There is no public interest to be safeguarded here, argued Tachelet, and no transparency is due neither on the envisioned use cases nor concerning the methodologies applied over the course of the project. Wrote Tachelet in his reply to our “confirmatory application”:
“The use cases, methodology, and operational contexts contain information that could expose vulnerabilities in security infrastructures and detection mechanisms or reveal strategic capabilities that could be exploited by adversaries or criminal entities. It could also undermine the effectiveness of SEAGUARD by allowing hostile actors to adapt and circumvent the proposed security measures and compromise classified or sensitive collaborations with governmental and defence agencies. The exposure of this information could pose a direct threat to the integrity and effectiveness of security and defence operations.”
This, concluded the REA director, equally applies to “the list of work packages, deliverables, milestones and critical risks”. Even knowledge of a mere title of an official document to be produced over the course of SEAGUARD (and any other project, really) can and should be prevented in order to safeguard the participants’ intellectual rights and public security. It is obvious that this criterion can be arbitrarily applied to any transparency requests, effectively rendering the whole process moot.
The amount of project participants with clear ties to the defence sector and the military is also concerning, and could help explain the extraordinary amount of opacity that surrounds the project even after we exhausted the legal access to information request procedure. Besides Portugal’s Defence Ministry, which is part of the Consortium, members include multiple private entities at work on unmanned solutions for the Defense sector. These include Whitesteps Technologies, Utek (“covering naval, ground and aerial solutions for both defense and civil applications”), Magellium (which provides “its customers with images processing and technical, software and scientific engineering solutions, for civil or military uses”) and ARQUIMEA. AZUR DRONES claims to be “the European leader in drone surveillance and inspection solutions”, and boasts: “As a pioneer of drone-in-a-box infrastructure, we design a fully automated solution capable of operating in the most sensitive and complex environments”.

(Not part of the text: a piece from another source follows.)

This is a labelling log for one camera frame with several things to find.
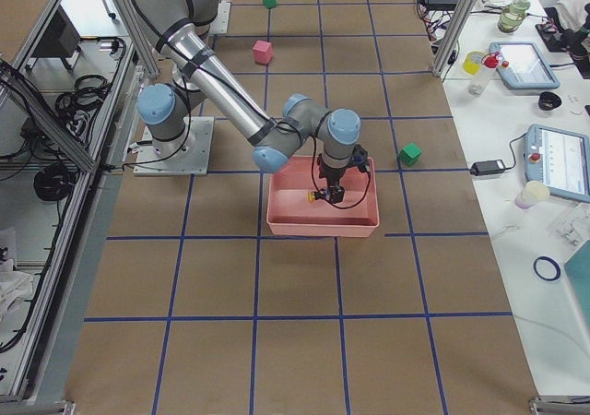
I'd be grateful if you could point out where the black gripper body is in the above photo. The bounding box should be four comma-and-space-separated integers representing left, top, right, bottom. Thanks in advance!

The Consortium also includes UNMANNED TEKNOLOGIES APPLICATIONS SL (SPA), or UTEK, a USV provider (motto: “real unmanned systems for real needs”, claims a video presentation) that boasts to have “performed several demonstrations and participated in different projects and military exercises acquiring a solid operational background. Missions were executed under the supervision of various civilian and military entities.” According to a 2020 video presentation (cfr. above) it operates, among others, in the “defense” sector. The video (0:36) shows a USV equipped with a weapon on a turret. The video actually goes further than that, showing “defense solutions” that include
“search, sweeping and neutralization” of mines, “anti-submarine warfare”, “surface warfare”, “electronic warfare” and “armed scort”.
All these companies received EU funding to develop “exclusively civilian” applications.